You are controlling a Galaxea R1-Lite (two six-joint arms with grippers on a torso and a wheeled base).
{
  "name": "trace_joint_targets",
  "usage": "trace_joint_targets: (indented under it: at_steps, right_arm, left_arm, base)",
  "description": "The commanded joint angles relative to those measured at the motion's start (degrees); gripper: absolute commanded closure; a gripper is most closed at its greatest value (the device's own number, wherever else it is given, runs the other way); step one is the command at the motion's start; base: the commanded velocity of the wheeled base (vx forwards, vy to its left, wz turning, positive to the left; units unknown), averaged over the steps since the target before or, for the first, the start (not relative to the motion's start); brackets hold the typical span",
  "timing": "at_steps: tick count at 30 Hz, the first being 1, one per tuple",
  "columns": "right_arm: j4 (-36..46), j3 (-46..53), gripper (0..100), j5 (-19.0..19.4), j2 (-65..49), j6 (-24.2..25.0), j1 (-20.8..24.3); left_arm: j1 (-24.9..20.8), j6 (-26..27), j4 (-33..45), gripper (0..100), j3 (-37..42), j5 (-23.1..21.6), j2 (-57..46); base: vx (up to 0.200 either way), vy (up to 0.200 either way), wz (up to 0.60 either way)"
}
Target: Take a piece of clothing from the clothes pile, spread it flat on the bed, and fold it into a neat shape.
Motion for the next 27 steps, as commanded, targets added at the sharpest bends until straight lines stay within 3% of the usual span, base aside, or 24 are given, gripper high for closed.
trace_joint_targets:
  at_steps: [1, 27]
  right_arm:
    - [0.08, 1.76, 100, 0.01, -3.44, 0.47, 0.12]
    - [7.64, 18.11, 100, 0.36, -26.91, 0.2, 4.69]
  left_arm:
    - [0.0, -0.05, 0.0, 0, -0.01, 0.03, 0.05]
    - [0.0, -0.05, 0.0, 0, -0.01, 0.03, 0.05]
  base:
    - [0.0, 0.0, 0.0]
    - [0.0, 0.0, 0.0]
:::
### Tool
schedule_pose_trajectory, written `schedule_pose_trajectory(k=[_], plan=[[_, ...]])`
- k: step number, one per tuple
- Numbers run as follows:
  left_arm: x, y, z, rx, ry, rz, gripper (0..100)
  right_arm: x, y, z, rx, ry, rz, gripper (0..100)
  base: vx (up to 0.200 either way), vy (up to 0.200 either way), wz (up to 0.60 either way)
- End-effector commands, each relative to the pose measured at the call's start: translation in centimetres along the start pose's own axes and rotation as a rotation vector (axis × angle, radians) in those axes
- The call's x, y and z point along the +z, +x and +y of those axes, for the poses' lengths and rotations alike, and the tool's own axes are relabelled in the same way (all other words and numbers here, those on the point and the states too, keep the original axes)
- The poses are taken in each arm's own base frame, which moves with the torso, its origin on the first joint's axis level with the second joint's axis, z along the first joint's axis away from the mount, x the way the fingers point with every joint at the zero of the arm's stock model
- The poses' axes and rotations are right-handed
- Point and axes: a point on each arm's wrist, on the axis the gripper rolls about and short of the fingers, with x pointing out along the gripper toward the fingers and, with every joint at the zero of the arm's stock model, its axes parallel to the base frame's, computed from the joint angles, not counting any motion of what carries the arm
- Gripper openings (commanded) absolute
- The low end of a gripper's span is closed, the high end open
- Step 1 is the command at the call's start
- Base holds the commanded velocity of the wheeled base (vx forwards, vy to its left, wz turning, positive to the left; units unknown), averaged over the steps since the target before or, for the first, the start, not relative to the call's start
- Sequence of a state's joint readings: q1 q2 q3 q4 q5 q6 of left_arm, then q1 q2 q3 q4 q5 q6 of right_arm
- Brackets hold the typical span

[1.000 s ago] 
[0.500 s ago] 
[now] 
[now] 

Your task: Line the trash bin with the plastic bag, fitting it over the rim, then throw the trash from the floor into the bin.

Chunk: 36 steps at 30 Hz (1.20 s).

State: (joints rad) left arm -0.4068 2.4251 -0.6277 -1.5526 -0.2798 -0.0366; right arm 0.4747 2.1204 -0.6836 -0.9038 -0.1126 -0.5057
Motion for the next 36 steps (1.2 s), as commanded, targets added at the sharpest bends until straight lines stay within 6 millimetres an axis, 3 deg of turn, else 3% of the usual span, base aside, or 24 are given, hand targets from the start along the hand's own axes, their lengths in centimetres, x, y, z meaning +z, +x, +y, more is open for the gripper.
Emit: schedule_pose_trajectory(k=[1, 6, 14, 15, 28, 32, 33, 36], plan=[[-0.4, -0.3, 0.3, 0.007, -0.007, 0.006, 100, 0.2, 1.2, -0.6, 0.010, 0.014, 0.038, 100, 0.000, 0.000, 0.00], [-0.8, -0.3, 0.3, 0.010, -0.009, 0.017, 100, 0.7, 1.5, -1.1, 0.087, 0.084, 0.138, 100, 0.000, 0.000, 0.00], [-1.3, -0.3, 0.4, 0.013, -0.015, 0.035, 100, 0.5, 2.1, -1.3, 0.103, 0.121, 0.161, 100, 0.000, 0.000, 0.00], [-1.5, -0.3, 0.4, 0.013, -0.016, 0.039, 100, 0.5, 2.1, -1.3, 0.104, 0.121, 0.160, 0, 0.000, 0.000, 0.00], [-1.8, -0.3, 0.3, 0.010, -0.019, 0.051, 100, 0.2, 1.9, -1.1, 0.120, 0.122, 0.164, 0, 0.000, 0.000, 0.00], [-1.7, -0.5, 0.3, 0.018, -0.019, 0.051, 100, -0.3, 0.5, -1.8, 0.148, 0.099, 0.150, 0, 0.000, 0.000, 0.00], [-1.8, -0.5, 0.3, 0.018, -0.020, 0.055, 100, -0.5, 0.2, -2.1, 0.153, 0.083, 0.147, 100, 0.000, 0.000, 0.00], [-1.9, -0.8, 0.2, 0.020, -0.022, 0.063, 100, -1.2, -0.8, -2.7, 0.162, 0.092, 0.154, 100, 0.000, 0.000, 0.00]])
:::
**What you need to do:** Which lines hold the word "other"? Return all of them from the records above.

**Written reply:**
  "description": "The commanded joint angles relative to those measured at the motion's start (degrees); gripper: absolute commanded closure; a gripper is most closed at its greatest value (the device's own number, wherever else it is given, runs the other way); step one is the command at the motion's start; base: the commanded velocity of the wheeled base (vx forwards, vy to its left, wz turning, positive to the left; units unknown), averaged over the steps since the target before or, for the first, the start (not relative to the motion's start); brackets hold the typical span",
- The call's x, y and z point along the +z, +x and +y of those axes, for the poses' lengths and rotations alike, and the tool's own axes are relabelled in the same way (all other words and numbers here, those on the point and the states too, keep the original axes)

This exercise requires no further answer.